WORK TO BE COMPLETED: Your output should be an exact copy of the records, with no pictures in it.

Records from a collection:
────────────────────

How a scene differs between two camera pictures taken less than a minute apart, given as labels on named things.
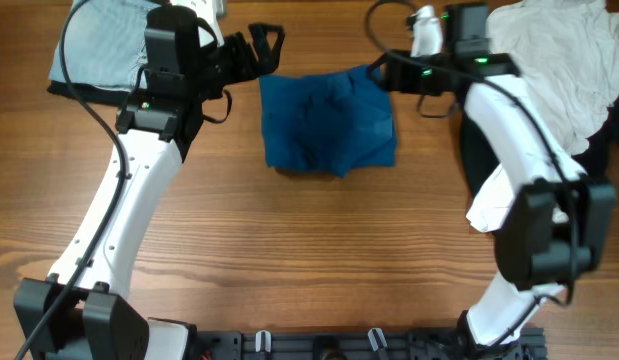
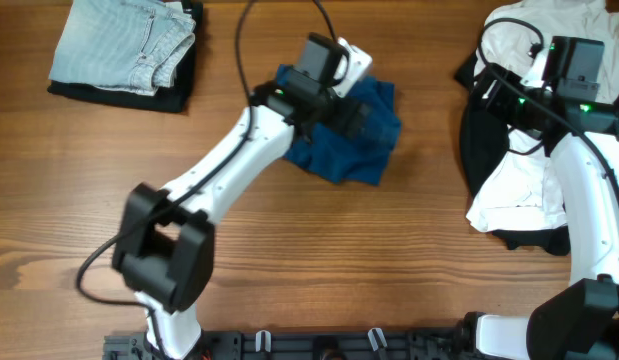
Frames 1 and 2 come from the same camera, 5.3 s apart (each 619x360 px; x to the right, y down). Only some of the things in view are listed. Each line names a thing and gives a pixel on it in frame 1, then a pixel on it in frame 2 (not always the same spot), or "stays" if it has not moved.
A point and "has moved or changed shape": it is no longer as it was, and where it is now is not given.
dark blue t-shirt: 328,123 has moved or changed shape
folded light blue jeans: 106,42 stays
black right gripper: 395,76 → 495,101
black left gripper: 266,60 → 343,114
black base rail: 373,344 stays

────────────────────

SOLUTION TO THIS PROBLEM:
How a scene differs between two camera pictures taken less than a minute apart, given as labels on named things.
Frames 1 and 2 come from the same camera, 5.3 s apart (each 619x360 px; x to the right, y down). Only some of the things in view are listed. Each line names a thing and gives a pixel on it in frame 1, then a pixel on it in frame 2 (not always the same spot), or "stays" if it has not moved.
A point and "has moved or changed shape": it is no longer as it was, and where it is now is not given.
dark blue t-shirt: 328,123 has moved or changed shape
folded light blue jeans: 106,42 stays
black right gripper: 395,76 → 495,101
black left gripper: 266,60 → 343,114
black base rail: 373,344 stays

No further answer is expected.